Spatial outlier detection based on iterative self-organizing learning model
Document Type
Article
Date of Original Version
10-6-2013
Abstract
In this paper, we propose an iterative self-organizing map (SOM) approach with robust distance estimation (ISOMRD) for spatial outlier detection. Generally speaking, spatial outliers are irregular data instances which have significantly distinct non-spatial attribute values compared to their spatial neighbors. In our proposed approach, we adopt SOM to preserve the intrinsic topological and metric relationships of the data distribution to seek reasonable spatial clusters for outlier detection. The proposed iterative learning process with robust distance estimation can address the high dimensional problems of spatial attributes and accurately detect spatial outliers with irregular features. To verify the efficiency and robustness of our proposed algorithm, comparative study of ISOMRD and several existing approaches are presented in detail. Specifically, we test the performance of our method based on four real-world spatial datasets.
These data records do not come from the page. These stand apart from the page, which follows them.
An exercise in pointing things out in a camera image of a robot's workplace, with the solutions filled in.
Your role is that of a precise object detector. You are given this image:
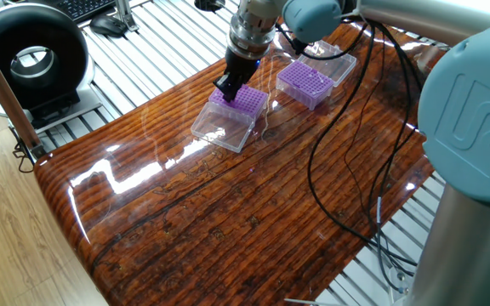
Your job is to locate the purple pipette tip holder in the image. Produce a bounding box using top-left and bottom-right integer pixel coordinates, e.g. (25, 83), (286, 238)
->
(191, 85), (269, 154)
(276, 55), (358, 110)

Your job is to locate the thin white rod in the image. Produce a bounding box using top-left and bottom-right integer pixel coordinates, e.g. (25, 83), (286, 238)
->
(283, 297), (318, 306)

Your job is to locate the black ring light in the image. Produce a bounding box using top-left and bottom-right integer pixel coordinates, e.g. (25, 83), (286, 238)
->
(0, 4), (101, 130)

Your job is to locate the silver ribbed wrist flange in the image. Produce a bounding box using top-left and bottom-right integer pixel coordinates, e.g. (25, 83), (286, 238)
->
(228, 17), (278, 57)

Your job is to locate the brown wooden post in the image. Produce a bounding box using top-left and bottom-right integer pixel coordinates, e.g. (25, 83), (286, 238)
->
(0, 30), (42, 162)

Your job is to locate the black computer mouse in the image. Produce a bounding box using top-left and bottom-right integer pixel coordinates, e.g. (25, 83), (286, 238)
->
(89, 15), (131, 37)

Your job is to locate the black computer keyboard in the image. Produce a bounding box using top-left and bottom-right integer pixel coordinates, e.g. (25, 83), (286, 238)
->
(56, 0), (118, 22)

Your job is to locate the white wrist adapter housing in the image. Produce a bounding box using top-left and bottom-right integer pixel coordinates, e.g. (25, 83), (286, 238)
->
(238, 0), (284, 22)

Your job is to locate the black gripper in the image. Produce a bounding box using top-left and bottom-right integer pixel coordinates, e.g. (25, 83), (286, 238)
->
(215, 48), (265, 103)

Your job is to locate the black cable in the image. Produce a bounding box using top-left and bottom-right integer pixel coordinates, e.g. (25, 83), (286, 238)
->
(368, 21), (433, 286)
(307, 21), (416, 277)

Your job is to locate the glossy wood grain mat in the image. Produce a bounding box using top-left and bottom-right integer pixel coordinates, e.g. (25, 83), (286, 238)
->
(34, 0), (450, 306)

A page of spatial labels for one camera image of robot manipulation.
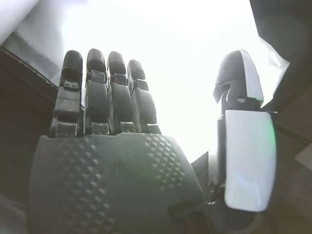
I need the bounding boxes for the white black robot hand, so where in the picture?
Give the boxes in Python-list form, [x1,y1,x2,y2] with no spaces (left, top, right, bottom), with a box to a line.
[28,48,278,234]

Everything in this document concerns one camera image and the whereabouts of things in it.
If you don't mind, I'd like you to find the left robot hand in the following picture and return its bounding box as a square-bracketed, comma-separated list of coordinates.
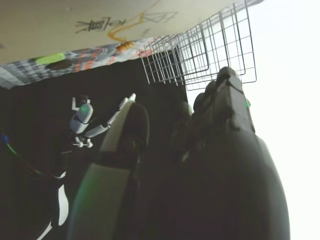
[66, 66, 291, 240]

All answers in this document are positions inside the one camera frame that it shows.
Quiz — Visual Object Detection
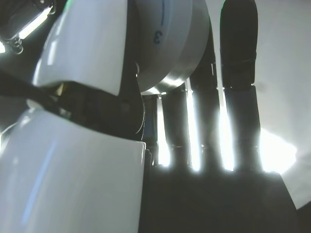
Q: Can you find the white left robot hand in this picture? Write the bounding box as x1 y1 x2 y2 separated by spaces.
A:
0 0 298 233

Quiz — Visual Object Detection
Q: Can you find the white and grey tape measure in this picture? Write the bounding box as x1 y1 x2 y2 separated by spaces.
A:
134 0 210 96

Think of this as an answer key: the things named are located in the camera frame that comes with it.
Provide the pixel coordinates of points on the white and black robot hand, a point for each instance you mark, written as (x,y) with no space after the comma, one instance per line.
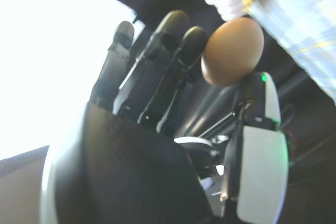
(126,166)

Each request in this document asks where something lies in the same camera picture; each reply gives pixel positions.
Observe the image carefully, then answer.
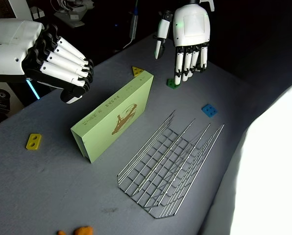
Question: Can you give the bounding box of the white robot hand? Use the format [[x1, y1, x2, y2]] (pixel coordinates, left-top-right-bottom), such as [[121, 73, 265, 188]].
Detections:
[[153, 4, 212, 85], [0, 19, 95, 104]]

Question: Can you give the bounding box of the light green book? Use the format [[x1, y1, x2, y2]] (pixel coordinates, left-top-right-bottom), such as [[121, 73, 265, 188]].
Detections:
[[70, 70, 154, 164]]

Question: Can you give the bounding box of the green block with holes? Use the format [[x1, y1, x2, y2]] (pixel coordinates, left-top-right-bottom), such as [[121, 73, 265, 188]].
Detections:
[[166, 78, 180, 89]]

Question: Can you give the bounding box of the white equipment stand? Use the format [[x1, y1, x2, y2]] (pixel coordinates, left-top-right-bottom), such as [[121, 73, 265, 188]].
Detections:
[[53, 0, 86, 28]]

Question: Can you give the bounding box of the yellow triangle block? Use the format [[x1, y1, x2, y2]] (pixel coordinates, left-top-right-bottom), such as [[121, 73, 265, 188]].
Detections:
[[131, 66, 145, 78]]

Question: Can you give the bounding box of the blue square block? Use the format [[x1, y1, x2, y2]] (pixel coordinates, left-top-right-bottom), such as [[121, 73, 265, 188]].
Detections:
[[201, 103, 219, 118]]

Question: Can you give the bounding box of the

Various simulation results demonstrate the effectiveness of the proposed approach. © 2013 Elsevier B.V.
Publication Title, e.g., Journal
Neurocomputing
Volume
117
Citation/Publisher Attribution
Cai, Qiao, Haibo He, and Hong Man. "Spatial outlier detection based on iterative self-organizing learning model." Neurocomputing 117, (2013): 161-172. doi: 10.1016/j.neucom.2013.02.007.